連身后不遠處的帝國一等一精銳們都感到了凝滯的氛圍,每次呼吸都下意識放緩。
但我們的首席國務卿閣下只是問了個不搭邊的小問題:“奧古斯丁,你上次說過能吃的果戈理仙人掌在哪里?”
奧古斯丁微微一笑,輕輕道:“再往前走幾百里,想不看到都難。”
兩個都是帝國最聰明的家伙,她給出了妥協的選擇,而他得到了還算滿意的答案。
她猶豫了一下,像一個充滿求知欲的小女孩,問道:“在叢林里,你給我吃的粘稠液體是?”

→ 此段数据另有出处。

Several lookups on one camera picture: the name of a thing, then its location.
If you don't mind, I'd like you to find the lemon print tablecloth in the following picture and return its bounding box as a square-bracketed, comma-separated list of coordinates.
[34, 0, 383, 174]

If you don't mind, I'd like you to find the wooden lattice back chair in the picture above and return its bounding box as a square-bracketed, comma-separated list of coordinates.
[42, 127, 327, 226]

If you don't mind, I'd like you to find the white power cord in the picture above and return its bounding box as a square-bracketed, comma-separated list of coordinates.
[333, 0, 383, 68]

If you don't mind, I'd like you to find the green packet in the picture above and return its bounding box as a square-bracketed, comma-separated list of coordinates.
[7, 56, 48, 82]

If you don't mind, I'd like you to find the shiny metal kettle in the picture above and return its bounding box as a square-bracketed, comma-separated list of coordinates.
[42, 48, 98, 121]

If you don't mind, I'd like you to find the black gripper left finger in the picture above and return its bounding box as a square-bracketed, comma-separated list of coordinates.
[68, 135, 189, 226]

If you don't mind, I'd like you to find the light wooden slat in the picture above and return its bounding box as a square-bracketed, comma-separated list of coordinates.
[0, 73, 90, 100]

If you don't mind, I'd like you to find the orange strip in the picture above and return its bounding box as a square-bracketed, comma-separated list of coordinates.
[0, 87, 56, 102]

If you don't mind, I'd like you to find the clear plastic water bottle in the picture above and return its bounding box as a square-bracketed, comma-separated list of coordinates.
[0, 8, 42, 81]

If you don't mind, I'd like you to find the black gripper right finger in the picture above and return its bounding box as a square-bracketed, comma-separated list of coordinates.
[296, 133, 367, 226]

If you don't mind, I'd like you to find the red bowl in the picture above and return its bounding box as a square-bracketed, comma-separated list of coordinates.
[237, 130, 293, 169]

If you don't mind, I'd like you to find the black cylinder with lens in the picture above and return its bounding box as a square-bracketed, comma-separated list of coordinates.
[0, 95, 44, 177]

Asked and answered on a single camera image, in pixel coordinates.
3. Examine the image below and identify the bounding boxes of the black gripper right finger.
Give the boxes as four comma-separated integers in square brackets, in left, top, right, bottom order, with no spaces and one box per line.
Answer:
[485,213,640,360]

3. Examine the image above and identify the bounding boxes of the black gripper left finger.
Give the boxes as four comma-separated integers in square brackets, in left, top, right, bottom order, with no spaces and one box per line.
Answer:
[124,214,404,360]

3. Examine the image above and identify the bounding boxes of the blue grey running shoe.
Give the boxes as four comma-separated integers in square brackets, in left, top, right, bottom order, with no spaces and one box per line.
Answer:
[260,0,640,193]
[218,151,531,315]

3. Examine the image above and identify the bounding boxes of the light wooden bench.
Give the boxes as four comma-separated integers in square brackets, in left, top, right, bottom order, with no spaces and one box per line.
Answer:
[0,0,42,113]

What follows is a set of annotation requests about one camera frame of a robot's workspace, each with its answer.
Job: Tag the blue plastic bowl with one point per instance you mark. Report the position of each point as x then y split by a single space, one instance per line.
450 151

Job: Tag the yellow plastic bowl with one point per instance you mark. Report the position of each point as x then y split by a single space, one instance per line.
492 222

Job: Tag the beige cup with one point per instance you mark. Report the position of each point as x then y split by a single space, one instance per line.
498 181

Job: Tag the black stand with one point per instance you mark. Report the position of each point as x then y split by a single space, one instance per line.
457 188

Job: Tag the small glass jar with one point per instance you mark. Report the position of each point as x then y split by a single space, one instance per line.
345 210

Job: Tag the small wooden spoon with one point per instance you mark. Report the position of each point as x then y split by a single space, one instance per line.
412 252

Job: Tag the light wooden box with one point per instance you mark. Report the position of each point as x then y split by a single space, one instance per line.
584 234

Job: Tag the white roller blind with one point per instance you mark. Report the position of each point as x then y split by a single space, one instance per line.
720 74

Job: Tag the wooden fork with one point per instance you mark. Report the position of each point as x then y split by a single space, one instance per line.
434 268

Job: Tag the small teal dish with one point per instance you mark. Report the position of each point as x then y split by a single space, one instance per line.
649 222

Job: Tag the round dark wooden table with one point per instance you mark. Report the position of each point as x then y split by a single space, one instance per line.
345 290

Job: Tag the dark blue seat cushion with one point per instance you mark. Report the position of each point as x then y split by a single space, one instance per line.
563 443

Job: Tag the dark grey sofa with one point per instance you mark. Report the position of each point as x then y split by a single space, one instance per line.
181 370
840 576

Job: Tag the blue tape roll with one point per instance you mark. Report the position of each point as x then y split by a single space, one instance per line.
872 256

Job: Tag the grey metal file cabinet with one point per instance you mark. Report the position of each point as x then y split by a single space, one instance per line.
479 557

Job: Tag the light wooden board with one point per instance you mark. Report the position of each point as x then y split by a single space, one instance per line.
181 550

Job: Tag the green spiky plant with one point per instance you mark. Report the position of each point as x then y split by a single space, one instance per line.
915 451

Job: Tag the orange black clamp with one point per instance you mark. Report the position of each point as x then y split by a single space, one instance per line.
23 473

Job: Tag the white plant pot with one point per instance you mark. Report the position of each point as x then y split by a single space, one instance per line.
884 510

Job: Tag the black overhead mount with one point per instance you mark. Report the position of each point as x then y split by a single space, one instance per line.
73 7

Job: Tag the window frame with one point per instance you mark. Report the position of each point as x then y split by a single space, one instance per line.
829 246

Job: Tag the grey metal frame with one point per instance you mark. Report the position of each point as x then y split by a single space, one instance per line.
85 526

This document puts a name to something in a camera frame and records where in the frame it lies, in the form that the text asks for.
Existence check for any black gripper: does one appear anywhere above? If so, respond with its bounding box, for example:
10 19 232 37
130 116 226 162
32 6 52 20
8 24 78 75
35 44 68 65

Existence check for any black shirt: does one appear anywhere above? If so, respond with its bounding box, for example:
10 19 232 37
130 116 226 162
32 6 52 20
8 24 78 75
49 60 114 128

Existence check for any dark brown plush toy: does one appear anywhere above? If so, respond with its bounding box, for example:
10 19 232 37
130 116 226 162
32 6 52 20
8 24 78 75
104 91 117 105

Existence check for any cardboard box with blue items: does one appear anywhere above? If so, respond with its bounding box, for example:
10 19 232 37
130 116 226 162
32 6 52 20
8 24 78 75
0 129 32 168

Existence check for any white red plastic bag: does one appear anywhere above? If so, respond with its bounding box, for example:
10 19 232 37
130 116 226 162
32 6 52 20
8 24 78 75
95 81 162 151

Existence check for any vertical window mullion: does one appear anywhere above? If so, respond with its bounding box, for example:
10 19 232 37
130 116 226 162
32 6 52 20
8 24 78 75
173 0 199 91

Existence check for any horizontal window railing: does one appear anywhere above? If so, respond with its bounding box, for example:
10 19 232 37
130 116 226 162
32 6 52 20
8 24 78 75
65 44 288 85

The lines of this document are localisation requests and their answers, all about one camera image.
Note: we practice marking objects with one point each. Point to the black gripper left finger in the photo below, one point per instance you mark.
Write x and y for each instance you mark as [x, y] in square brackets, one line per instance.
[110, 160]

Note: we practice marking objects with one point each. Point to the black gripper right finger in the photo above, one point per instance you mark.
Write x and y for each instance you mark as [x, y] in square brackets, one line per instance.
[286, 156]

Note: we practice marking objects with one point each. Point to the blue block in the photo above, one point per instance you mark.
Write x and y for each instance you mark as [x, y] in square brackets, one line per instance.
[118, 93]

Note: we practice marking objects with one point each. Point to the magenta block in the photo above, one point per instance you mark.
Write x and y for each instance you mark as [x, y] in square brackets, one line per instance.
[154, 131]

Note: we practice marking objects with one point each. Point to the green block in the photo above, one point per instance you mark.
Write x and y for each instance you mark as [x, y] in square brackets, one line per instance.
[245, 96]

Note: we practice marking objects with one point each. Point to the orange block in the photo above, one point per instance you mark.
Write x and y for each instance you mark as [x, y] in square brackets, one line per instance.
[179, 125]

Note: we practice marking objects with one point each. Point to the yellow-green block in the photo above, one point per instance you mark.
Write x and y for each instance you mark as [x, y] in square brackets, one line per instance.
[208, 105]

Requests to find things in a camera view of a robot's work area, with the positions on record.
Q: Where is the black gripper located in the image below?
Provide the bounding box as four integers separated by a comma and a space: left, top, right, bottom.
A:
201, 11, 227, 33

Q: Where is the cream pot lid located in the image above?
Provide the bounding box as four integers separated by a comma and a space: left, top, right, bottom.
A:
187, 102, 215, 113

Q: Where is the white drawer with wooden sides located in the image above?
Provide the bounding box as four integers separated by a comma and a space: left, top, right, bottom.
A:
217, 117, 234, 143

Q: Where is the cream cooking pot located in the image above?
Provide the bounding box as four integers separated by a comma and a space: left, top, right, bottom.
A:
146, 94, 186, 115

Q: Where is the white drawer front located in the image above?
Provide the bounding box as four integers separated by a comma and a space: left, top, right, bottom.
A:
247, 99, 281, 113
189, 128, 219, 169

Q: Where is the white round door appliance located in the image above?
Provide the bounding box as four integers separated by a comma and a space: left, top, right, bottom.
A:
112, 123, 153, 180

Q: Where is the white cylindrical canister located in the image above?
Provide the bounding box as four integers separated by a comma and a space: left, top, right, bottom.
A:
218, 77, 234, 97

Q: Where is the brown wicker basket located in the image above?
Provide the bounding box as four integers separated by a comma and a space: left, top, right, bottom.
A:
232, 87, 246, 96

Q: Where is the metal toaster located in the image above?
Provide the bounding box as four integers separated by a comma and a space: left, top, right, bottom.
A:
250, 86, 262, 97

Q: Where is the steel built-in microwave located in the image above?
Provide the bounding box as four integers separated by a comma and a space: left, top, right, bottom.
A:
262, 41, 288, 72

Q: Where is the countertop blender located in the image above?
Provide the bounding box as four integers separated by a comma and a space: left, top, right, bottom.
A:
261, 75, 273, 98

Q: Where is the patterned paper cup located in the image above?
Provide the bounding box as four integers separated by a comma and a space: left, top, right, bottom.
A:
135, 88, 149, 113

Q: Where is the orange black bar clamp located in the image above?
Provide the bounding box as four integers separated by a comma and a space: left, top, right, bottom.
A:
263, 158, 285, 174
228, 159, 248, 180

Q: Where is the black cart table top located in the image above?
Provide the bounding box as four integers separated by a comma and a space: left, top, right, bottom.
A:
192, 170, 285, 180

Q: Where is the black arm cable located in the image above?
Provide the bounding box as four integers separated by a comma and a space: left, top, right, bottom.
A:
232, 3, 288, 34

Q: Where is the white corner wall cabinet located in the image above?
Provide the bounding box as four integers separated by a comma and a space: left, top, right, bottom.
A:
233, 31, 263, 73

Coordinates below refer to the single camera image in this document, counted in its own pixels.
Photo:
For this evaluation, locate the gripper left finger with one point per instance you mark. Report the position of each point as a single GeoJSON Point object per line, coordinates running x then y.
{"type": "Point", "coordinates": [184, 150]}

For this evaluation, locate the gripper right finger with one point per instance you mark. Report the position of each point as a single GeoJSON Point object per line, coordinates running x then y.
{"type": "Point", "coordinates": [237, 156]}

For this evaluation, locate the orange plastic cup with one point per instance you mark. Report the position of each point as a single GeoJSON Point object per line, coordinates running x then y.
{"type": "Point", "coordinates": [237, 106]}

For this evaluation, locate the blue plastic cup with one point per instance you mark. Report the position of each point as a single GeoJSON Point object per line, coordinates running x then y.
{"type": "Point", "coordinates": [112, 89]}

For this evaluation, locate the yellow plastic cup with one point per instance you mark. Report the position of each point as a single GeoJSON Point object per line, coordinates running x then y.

奧古斯丁輕輕怪笑,一巴掌握住一只不幸從腳邊經過的紅色蜥蜴,嘿嘿道:“聽說過依靠鮮艷色彩捕食昆蟲的食肉燈籠草嗎,就是它了,不過我摘取燈籠后剔除了其中有毒的昆蟲殘渣,希望沒有讓國務卿喝壞肚子。”
歌謝爾女王哦了一聲,并不生氣。
奧古斯丁折騰著手中果戈理荒原特產的火焰王晰,嘴角悄悄勾起,一想到從燈籠草擷取出來的粘液里“不小心”吐了幾口口水,然后再交給首席國務卿,他的心情終于好了一點。
心情難得好轉一些的奧古斯丁一邊兩指掐著通體鮮紅王晰的前吻,從下顎牙內側縱溝皺褶里擠出毒液導入一只小玻璃皿,主動解釋道:“別看火焰王晰體型不大,毒液卻是毒物中能排很前面的可愛小東西,等融合了其余兩種毒汁,到時候就涂抹在劍鋒上,事先聲明,這次我不希望再從那些樞機騎士和哥德龍舌劍士嘴里聽到什么騎士精神,我的忍耐是有底線的,我很希望主教那不勒斯將他們變成更聽話的亡靈傀儡。”